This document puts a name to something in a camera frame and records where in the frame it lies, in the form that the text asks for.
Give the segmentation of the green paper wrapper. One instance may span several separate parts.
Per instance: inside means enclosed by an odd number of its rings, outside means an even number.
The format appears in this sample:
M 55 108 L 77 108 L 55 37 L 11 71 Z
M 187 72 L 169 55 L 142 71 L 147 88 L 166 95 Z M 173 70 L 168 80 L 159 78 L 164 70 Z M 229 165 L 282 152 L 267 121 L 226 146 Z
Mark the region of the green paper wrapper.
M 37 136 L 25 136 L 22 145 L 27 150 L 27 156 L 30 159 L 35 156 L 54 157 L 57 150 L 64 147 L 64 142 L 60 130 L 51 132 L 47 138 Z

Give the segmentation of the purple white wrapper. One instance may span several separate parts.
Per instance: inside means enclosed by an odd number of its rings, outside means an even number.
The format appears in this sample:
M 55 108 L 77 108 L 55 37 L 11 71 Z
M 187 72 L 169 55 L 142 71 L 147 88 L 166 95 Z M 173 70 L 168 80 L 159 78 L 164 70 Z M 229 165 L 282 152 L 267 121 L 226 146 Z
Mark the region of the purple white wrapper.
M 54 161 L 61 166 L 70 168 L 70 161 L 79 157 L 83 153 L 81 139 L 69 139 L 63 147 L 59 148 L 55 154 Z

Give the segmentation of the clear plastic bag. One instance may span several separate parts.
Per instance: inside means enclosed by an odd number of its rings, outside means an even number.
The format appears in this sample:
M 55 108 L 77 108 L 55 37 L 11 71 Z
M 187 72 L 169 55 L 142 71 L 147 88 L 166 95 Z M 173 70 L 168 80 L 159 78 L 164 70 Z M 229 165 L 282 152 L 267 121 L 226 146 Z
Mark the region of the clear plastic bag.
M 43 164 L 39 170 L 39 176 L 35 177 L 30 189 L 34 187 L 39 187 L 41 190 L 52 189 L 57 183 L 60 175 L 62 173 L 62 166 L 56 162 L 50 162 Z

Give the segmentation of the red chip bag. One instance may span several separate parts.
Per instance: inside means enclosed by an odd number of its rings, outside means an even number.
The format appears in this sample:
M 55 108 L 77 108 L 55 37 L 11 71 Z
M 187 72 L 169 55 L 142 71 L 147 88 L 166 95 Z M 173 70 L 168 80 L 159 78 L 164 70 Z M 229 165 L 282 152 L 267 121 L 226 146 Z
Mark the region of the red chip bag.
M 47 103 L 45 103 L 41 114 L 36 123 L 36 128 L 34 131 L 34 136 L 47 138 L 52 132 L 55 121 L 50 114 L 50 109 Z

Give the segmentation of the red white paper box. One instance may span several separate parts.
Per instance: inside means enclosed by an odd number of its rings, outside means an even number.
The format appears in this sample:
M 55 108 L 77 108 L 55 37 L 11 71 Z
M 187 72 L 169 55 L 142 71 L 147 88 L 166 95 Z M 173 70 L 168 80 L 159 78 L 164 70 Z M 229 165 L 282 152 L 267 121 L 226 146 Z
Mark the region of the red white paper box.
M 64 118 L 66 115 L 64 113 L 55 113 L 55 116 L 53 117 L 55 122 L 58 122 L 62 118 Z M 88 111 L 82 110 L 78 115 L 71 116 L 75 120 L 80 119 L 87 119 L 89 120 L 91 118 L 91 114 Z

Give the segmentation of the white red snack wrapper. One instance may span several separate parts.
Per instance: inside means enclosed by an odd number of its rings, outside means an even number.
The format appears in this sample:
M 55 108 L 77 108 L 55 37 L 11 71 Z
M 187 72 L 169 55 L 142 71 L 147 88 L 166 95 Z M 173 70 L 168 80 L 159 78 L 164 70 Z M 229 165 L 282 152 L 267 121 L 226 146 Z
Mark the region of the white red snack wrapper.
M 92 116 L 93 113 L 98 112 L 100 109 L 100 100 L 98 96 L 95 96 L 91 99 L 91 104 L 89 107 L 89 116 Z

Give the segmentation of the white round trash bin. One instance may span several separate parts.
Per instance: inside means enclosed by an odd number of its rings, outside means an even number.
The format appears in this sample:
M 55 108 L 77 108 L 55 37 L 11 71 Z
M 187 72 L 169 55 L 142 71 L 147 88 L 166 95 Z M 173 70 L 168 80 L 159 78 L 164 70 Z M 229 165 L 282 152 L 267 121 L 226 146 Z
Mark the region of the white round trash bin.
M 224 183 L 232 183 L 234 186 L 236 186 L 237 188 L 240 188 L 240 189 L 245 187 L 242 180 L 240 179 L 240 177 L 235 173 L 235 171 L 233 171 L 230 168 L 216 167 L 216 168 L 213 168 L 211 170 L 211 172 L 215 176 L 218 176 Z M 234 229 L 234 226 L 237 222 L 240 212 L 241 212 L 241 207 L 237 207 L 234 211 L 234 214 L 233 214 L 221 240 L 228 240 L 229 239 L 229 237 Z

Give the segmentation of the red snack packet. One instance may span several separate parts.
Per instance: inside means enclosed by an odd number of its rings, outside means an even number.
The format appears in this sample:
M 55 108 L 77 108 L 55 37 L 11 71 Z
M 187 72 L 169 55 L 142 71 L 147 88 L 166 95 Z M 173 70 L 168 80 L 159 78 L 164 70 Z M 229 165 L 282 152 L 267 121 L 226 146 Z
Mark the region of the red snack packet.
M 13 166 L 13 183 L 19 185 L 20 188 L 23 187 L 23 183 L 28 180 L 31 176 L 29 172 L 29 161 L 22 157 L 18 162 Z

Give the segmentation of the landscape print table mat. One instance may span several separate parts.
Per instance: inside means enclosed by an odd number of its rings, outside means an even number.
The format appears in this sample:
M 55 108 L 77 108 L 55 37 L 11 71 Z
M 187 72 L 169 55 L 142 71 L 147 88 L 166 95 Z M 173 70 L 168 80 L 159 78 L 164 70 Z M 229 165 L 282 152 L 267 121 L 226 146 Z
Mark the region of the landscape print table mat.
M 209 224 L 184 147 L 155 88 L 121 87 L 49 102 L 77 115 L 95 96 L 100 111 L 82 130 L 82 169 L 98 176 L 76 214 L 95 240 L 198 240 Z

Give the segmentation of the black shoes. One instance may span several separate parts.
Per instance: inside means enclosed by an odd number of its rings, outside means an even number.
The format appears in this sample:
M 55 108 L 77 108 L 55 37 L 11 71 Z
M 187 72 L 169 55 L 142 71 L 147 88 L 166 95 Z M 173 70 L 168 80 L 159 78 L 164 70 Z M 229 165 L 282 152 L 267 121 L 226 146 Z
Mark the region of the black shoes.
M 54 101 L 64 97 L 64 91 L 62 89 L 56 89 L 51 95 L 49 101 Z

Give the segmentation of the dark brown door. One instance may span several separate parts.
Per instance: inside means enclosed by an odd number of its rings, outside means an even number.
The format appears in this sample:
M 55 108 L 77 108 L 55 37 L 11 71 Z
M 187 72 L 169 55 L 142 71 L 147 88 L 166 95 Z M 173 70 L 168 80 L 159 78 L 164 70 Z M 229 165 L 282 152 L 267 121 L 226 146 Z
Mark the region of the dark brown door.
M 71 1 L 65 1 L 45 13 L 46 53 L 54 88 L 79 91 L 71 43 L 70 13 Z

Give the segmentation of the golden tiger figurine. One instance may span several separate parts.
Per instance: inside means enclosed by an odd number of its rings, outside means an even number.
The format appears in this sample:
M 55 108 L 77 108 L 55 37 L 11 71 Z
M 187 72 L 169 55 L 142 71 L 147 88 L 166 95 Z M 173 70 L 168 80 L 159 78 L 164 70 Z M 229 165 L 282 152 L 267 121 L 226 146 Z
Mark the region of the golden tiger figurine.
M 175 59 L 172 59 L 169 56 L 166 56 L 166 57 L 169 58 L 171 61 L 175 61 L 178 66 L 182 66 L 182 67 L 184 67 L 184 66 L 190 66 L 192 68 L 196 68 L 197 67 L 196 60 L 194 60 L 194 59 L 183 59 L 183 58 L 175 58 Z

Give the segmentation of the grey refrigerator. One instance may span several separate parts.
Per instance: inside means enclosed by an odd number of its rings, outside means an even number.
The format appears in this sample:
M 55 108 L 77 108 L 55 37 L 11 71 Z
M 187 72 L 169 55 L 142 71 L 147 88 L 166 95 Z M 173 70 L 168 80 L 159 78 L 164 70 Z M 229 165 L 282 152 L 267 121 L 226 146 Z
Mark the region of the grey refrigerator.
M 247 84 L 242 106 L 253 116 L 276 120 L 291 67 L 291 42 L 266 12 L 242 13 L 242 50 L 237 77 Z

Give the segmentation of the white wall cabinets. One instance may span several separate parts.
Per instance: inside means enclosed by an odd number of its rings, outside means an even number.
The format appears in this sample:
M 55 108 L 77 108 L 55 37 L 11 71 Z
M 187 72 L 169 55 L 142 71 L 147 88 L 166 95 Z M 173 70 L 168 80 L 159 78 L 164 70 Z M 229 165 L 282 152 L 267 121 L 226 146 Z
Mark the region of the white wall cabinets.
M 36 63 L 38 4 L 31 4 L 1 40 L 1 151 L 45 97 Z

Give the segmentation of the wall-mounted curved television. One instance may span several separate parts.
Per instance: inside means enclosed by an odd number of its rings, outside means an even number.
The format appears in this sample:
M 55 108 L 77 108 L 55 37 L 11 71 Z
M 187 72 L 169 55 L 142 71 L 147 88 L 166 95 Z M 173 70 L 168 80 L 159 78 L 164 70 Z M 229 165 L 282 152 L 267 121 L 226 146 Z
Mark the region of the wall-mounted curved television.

------------------------------------

• **TASK DESCRIPTION**
Every line containing the word "television" should be copied from the material.

• **RESPONSE TO THIS TASK**
Give the segmentation of the wall-mounted curved television. One instance may span several separate parts.
Mark the region of the wall-mounted curved television.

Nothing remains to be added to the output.